Please copy, exactly as written, the span from the first line below to the line that contains "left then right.", including both, and skip the pictures.

-----

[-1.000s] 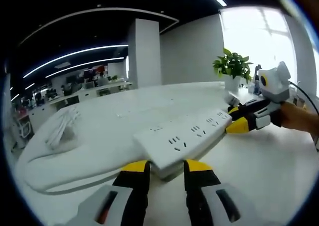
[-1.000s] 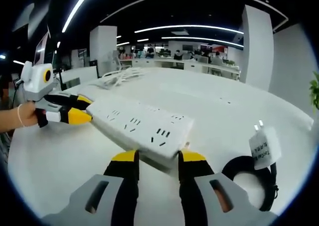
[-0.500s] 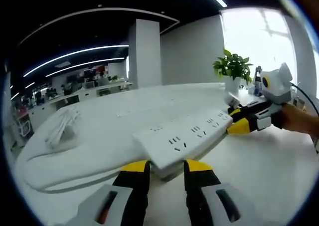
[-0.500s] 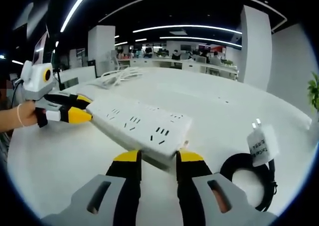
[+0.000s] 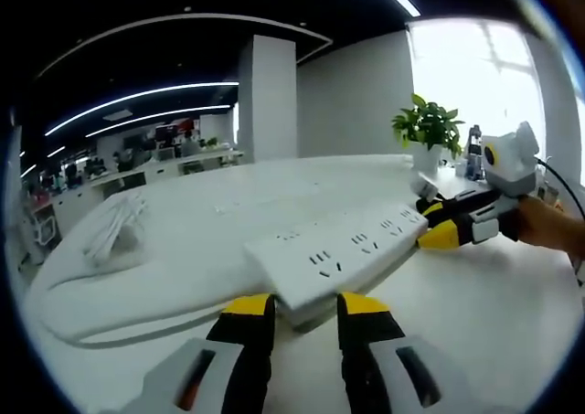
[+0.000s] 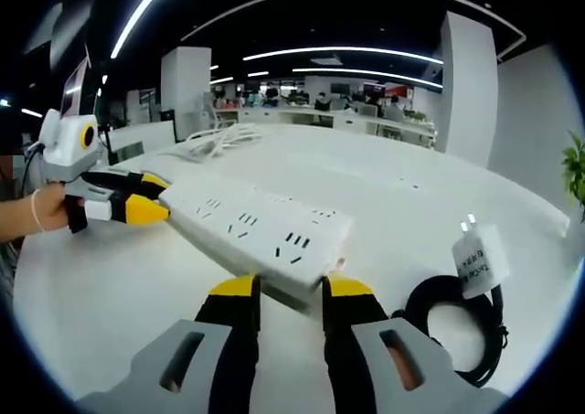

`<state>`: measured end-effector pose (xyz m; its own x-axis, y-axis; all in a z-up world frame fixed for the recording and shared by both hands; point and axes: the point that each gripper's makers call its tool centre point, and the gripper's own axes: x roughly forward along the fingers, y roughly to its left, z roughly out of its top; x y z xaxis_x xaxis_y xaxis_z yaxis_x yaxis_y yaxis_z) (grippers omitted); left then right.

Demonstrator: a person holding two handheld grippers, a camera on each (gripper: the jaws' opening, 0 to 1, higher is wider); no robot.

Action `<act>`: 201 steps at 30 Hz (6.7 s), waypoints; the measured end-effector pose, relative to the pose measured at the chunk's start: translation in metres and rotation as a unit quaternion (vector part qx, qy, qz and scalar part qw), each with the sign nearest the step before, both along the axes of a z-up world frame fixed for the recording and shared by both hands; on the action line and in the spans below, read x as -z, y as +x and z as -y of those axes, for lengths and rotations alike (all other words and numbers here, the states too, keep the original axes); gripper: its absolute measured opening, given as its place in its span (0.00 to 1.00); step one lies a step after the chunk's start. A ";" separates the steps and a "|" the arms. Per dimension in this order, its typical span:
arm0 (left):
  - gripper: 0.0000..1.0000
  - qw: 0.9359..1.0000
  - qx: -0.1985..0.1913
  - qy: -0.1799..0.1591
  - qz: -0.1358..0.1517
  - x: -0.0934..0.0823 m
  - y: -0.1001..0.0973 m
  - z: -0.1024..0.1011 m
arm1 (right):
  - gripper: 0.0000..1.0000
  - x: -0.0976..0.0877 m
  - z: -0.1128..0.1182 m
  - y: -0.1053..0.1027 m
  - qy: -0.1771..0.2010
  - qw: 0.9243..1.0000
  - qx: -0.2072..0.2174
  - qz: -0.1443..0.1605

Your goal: Straighten the power strip on the desk, plug the charger into it

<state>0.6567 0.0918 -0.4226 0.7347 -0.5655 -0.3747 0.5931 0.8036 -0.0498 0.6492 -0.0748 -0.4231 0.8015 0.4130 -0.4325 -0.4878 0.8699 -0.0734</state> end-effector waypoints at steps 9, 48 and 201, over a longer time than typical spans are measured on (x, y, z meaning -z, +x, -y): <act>0.27 1.000 0.001 0.002 0.002 0.000 -0.001 -0.001 | 0.26 0.000 0.000 0.001 0.003 1.000 0.000 0.003; 0.46 0.996 0.014 -0.024 0.080 -0.036 -0.021 -0.005 | 0.40 -0.031 0.007 -0.012 0.060 0.993 -0.023 0.095; 0.80 0.982 -0.018 -0.145 0.121 -0.067 -0.161 -0.037 | 0.52 -0.022 0.105 -0.029 -0.014 0.999 -0.043 -0.001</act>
<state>0.4959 0.1283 -0.3559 0.8040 -0.5944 -0.0138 0.5869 0.7971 -0.1418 0.6202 -0.1796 -0.4015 0.7626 0.4679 -0.4467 -0.5605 0.8227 -0.0951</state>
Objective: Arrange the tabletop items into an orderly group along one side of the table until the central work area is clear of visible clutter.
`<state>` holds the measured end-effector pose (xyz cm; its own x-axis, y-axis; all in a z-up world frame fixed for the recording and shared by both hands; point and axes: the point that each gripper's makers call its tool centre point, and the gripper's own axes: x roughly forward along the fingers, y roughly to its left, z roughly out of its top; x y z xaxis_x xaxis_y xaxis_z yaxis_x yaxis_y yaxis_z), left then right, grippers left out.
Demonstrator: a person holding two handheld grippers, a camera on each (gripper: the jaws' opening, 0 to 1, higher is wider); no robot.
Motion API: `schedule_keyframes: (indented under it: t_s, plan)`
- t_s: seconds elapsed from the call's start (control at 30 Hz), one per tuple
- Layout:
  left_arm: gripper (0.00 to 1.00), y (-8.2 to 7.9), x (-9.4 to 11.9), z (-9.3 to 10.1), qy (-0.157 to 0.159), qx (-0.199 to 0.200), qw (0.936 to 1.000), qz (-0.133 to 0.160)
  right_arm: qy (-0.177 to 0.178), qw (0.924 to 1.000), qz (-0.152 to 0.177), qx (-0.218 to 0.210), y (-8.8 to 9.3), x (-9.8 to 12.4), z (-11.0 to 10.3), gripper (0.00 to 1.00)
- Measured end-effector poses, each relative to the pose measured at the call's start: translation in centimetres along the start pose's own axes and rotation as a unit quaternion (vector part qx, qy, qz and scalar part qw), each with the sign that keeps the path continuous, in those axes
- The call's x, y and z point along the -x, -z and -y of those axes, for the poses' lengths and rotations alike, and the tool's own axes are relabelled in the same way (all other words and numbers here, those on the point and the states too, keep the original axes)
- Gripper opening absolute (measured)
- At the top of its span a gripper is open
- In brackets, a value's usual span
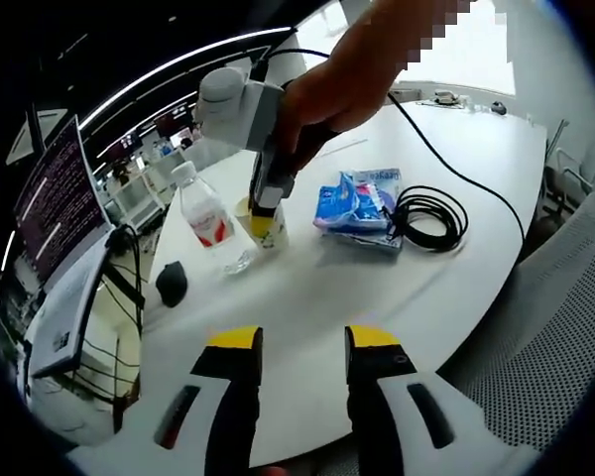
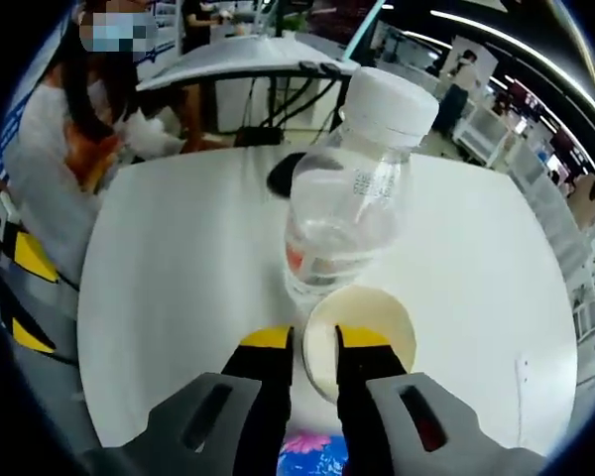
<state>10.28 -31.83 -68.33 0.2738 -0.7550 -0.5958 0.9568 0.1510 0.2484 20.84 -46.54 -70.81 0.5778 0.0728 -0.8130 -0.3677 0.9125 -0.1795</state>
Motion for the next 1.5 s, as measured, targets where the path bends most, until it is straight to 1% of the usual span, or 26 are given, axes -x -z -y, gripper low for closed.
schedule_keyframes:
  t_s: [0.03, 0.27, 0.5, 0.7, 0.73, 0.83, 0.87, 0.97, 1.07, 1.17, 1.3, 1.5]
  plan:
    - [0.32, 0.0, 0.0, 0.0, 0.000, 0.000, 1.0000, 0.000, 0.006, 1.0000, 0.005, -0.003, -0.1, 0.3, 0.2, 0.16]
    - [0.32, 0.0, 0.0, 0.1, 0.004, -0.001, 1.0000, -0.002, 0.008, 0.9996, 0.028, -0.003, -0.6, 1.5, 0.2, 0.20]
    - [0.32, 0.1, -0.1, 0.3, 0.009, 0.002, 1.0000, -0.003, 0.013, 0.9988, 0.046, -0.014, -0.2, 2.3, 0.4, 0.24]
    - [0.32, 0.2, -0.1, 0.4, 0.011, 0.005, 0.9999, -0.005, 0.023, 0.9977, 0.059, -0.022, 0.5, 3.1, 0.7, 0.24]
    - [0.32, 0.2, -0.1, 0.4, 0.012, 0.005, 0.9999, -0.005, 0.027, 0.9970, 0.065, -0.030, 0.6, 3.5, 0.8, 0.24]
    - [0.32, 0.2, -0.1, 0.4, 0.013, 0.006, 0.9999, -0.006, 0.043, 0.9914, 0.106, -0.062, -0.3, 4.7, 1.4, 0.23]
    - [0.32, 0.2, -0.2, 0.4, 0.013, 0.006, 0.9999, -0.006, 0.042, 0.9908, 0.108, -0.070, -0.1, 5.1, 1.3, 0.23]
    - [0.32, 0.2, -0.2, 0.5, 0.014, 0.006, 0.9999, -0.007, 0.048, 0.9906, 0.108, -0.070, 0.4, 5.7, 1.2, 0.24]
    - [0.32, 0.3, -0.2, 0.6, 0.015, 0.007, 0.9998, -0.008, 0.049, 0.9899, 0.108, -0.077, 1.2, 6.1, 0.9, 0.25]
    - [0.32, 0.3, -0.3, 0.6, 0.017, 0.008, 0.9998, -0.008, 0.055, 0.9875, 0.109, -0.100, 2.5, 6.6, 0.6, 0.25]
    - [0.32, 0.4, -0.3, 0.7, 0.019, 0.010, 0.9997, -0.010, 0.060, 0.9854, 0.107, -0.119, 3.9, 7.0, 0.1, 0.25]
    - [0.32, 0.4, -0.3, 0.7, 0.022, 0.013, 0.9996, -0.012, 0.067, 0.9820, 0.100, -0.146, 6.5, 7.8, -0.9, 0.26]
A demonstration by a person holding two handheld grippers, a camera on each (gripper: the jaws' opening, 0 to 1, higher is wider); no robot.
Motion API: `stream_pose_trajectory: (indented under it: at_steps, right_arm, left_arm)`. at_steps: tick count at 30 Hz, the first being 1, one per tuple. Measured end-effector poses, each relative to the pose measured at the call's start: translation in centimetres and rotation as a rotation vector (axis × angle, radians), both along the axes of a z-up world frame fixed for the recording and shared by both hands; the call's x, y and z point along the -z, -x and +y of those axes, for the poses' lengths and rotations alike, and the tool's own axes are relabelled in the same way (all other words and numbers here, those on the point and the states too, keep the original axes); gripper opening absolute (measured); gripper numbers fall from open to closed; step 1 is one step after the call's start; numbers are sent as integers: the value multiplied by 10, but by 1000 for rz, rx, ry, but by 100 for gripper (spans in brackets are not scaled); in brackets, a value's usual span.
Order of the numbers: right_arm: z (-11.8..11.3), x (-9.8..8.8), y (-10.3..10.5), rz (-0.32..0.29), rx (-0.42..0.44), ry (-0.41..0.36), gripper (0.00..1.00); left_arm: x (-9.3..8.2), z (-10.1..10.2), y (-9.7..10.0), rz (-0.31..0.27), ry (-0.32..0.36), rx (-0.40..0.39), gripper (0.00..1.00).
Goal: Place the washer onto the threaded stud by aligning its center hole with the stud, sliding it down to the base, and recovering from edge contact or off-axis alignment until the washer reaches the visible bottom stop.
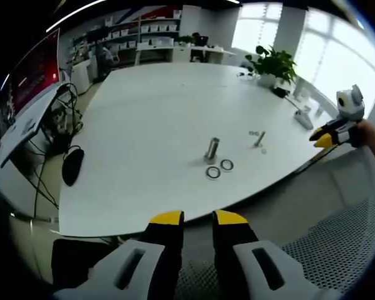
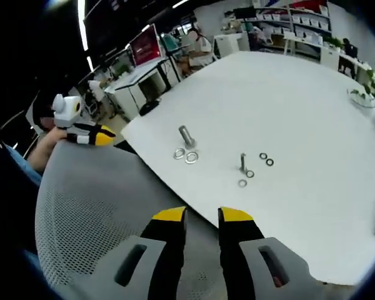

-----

- Solution for this problem:
[-1.000s] 
[-1.000s] 
[-0.500s] 
[-0.500s] 
[+0.000s] 
[+0.000s] 

`<state>`: measured end-effector pose (xyz m; its own x-axis, y-axis; all in a z-up world frame fixed for the recording and shared by both hands; point and axes: the point that each gripper's makers call its tool centre point, and the gripper's own axes: x roughly forward along the fingers, y roughly to its left, z roughly out of its top; x y z xaxis_x xaxis_y xaxis_z yaxis_x yaxis_y yaxis_z) (grippers omitted); left then right.

There's nothing left to add to the answer.